With no addition or omission, return the entries below.

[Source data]
· · ·

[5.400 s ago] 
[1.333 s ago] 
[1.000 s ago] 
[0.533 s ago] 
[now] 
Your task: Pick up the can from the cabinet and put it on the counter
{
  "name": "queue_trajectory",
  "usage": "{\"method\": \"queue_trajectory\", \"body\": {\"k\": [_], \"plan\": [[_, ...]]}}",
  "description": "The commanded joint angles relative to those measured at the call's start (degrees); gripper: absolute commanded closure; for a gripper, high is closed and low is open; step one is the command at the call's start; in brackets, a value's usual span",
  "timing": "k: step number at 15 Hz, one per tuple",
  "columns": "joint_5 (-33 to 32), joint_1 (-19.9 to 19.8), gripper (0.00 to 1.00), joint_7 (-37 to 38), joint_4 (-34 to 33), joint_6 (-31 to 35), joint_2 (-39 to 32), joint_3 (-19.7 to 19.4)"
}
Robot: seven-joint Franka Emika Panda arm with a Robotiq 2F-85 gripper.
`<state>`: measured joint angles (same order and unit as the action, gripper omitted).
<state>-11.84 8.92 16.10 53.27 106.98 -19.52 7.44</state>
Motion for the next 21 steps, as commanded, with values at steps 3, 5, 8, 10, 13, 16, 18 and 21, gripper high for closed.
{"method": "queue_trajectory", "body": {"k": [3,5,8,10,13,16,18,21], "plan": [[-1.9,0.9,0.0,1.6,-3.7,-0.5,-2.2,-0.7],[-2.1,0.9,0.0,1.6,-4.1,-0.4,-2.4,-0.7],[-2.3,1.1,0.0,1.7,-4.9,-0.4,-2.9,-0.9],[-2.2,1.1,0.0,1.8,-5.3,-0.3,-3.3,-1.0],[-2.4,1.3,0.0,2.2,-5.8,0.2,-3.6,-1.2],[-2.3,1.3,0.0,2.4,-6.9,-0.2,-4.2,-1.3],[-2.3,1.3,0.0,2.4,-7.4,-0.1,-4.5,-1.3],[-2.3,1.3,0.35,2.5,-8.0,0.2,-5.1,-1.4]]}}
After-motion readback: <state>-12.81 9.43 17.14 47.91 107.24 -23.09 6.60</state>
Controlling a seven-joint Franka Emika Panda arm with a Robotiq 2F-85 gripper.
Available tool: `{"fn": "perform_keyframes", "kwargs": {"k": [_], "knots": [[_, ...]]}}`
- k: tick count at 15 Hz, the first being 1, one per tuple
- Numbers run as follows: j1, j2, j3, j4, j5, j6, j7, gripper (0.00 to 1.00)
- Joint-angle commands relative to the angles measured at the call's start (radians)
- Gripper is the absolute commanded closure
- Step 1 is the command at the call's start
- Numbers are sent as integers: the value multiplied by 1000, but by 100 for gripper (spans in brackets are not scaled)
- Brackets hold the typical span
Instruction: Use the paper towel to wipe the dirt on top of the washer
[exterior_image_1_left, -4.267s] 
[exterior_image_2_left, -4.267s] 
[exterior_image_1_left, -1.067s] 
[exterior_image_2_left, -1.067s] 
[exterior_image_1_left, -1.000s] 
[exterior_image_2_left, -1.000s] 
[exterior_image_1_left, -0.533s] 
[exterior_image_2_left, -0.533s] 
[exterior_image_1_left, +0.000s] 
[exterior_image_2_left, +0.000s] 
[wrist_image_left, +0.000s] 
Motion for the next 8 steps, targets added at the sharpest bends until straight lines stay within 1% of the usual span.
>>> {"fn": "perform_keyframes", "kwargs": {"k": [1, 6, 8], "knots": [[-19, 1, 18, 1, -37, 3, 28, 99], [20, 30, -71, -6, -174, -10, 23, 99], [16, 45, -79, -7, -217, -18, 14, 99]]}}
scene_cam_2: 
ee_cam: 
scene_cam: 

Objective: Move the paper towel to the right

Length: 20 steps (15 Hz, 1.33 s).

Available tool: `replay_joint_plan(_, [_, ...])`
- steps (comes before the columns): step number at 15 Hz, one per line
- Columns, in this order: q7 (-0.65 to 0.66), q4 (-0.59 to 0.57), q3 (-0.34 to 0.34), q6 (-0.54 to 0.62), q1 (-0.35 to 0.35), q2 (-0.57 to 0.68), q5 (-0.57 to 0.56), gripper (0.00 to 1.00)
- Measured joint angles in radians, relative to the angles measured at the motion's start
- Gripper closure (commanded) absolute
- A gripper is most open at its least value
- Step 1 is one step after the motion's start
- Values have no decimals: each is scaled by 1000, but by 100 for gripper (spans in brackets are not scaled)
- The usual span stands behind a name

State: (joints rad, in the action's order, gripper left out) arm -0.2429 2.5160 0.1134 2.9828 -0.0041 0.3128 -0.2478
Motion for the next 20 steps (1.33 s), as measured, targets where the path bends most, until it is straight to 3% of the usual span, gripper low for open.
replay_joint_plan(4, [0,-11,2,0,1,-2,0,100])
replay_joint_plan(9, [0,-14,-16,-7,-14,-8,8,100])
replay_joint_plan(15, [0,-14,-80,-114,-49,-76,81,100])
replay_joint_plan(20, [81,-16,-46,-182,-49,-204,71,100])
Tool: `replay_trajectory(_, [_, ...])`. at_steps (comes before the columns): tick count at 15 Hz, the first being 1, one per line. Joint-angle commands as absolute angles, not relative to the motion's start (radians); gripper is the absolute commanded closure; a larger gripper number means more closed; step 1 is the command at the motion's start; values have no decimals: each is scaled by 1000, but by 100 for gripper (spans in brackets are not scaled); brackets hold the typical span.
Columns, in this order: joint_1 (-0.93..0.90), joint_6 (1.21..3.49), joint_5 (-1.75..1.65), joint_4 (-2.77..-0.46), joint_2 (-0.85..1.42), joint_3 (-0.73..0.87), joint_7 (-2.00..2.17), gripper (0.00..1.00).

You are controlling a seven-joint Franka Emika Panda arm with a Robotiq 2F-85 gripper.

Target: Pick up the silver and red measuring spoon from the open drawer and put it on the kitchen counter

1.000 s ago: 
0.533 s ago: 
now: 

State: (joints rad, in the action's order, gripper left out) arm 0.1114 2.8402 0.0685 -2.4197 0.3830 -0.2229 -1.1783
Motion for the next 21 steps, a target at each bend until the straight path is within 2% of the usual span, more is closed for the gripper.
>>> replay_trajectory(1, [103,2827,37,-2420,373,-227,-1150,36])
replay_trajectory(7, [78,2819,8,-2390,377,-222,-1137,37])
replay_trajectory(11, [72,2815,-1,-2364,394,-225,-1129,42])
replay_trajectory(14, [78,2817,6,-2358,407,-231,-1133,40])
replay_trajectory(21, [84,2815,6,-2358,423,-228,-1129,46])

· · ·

# ANSWER BOX
[5.400 s ago] 
[1.333 s ago] 
[1.000 s ago] 
[0.533 s ago] 
[now] 
Your task: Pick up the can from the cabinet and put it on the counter
{
  "name": "queue_trajectory",
  "usage": "{\"method\": \"queue_trajectory\", \"body\": {\"k\": [_], \"plan\": [[_, ...]]}}",
  "description": "The commanded joint angles relative to those measured at the call's start (degrees); gripper: absolute commanded closure; for a gripper, high is closed and low is open; step one is the command at the call's start; in brackets, a value's usual span",
  "timing": "k: step number at 15 Hz, one per tuple",
  "columns": "joint_5 (-33 to 32), joint_1 (-19.9 to 19.8), gripper (0.00 to 1.00), joint_7 (-37 to 38), joint_4 (-34 to 33), joint_6 (-31 to 35), joint_2 (-39 to 32), joint_3 (-19.7 to 19.4)"
}
Robot: seven-joint Franka Emika Panda arm with a Robotiq 2F-85 gripper.
`<state>`: measured joint angles (same order and unit as the action, gripper omitted).
<state>-11.84 8.92 16.10 53.27 106.98 -19.52 7.44</state>
Motion for the next 21 steps, as commanded, with values at steps 3, 5, 8, 10, 13, 16, 18 and 21, gripper high for closed.
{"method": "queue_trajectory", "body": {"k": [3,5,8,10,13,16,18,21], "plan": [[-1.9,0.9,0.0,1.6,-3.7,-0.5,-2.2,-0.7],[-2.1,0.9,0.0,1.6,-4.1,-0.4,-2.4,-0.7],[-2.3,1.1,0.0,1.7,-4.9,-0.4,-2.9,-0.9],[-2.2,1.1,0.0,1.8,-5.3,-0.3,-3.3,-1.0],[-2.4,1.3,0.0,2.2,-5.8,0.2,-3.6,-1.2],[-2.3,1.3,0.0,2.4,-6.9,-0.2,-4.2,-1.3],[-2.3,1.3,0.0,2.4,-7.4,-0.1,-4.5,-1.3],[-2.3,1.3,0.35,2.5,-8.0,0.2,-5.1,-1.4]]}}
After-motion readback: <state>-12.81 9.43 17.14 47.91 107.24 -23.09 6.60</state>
Controlling a seven-joint Franka Emika Panda arm with a Robotiq 2F-85 gripper.
Available tool: `{"fn": "perform_keyframes", "kwargs": {"k": [_], "knots": [[_, ...]]}}`
- k: tick count at 15 Hz, the first being 1, one per tuple
- Numbers run as follows: j1, j2, j3, j4, j5, j6, j7, gripper (0.00 to 1.00)
- Joint-angle commands relative to the angles measured at the call's start (radians)
- Gripper is the absolute commanded closure
- Step 1 is the command at the call's start
- Numbers are sent as integers: the value multiplied by 1000, but by 100 for gripper (spans in brackets are not scaled)
- Brackets hold the typical span
Instruction: Use the paper towel to wipe the dirt on top of the washer
[exterior_image_1_left, -4.267s] 
[exterior_image_2_left, -4.267s] 
[exterior_image_1_left, -1.067s] 
[exterior_image_2_left, -1.067s] 
[exterior_image_1_left, -1.000s] 
[exterior_image_2_left, -1.000s] 
[exterior_image_1_left, -0.533s] 
[exterior_image_2_left, -0.533s] 
[exterior_image_1_left, +0.000s] 
[exterior_image_2_left, +0.000s] 
[wrist_image_left, +0.000s] 
Motion for the next 8 steps, targets added at the sharpest bends until straight lines stay within 1% of the usual span.
>>> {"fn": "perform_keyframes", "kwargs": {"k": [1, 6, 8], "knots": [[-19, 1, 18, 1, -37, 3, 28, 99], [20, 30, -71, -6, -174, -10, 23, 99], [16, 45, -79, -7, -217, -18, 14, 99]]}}
scene_cam_2: 
ee_cam: 
scene_cam: 

Objective: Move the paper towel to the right

Length: 20 steps (15 Hz, 1.33 s).

Available tool: `replay_joint_plan(_, [_, ...])`
- steps (comes before the columns): step number at 15 Hz, one per line
- Columns, in this order: q7 (-0.65 to 0.66), q4 (-0.59 to 0.57), q3 (-0.34 to 0.34), q6 (-0.54 to 0.62), q1 (-0.35 to 0.35), q2 (-0.57 to 0.68), q5 (-0.57 to 0.56), gripper (0.00 to 1.00)
- Measured joint angles in radians, relative to the angles measured at the motion's start
- Gripper closure (commanded) absolute
- A gripper is most open at its least value
- Step 1 is one step after the motion's start
- Values have no decimals: each is scaled by 1000, but by 100 for gripper (spans in brackets are not scaled)
- The usual span stands behind a name

State: (joints rad, in the action's order, gripper left out) arm -0.2429 2.5160 0.1134 2.9828 -0.0041 0.3128 -0.2478
Motion for the next 20 steps (1.33 s), as measured, targets where the path bends most, until it is straight to 3% of the usual span, gripper low for open.
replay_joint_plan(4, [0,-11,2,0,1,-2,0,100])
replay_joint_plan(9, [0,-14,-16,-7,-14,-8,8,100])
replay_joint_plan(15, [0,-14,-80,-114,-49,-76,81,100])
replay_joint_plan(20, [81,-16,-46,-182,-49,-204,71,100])
Tool: `replay_trajectory(_, [_, ...])`. at_steps (comes before the columns): tick count at 15 Hz, the first being 1, one per line. Joint-angle commands as absolute angles, not relative to the motion's start (radians); gripper is the absolute commanded closure; a larger gripper number means more closed; step 1 is the command at the motion's start; values have no decimals: each is scaled by 1000, but by 100 for gripper (spans in brackets are not scaled); brackets hold the typical span.
Columns, in this order: joint_1 (-0.93..0.90), joint_6 (1.21..3.49), joint_5 (-1.75..1.65), joint_4 (-2.77..-0.46), joint_2 (-0.85..1.42), joint_3 (-0.73..0.87), joint_7 (-2.00..2.17), gripper (0.00..1.00).

You are controlling a seven-joint Franka Emika Panda arm with a Robotiq 2F-85 gripper.

Target: Pick up the silver and red measuring spoon from the open drawer and put it on the kitchen counter

1.000 s ago: 
0.533 s ago: 
now: 

State: (joints rad, in the action's order, gripper left out) arm 0.1114 2.8402 0.0685 -2.4197 0.3830 -0.2229 -1.1783
Motion for the next 21 steps, a target at each bend until the straight path is within 2% of the usual span, more is closed for the gripper.
>>> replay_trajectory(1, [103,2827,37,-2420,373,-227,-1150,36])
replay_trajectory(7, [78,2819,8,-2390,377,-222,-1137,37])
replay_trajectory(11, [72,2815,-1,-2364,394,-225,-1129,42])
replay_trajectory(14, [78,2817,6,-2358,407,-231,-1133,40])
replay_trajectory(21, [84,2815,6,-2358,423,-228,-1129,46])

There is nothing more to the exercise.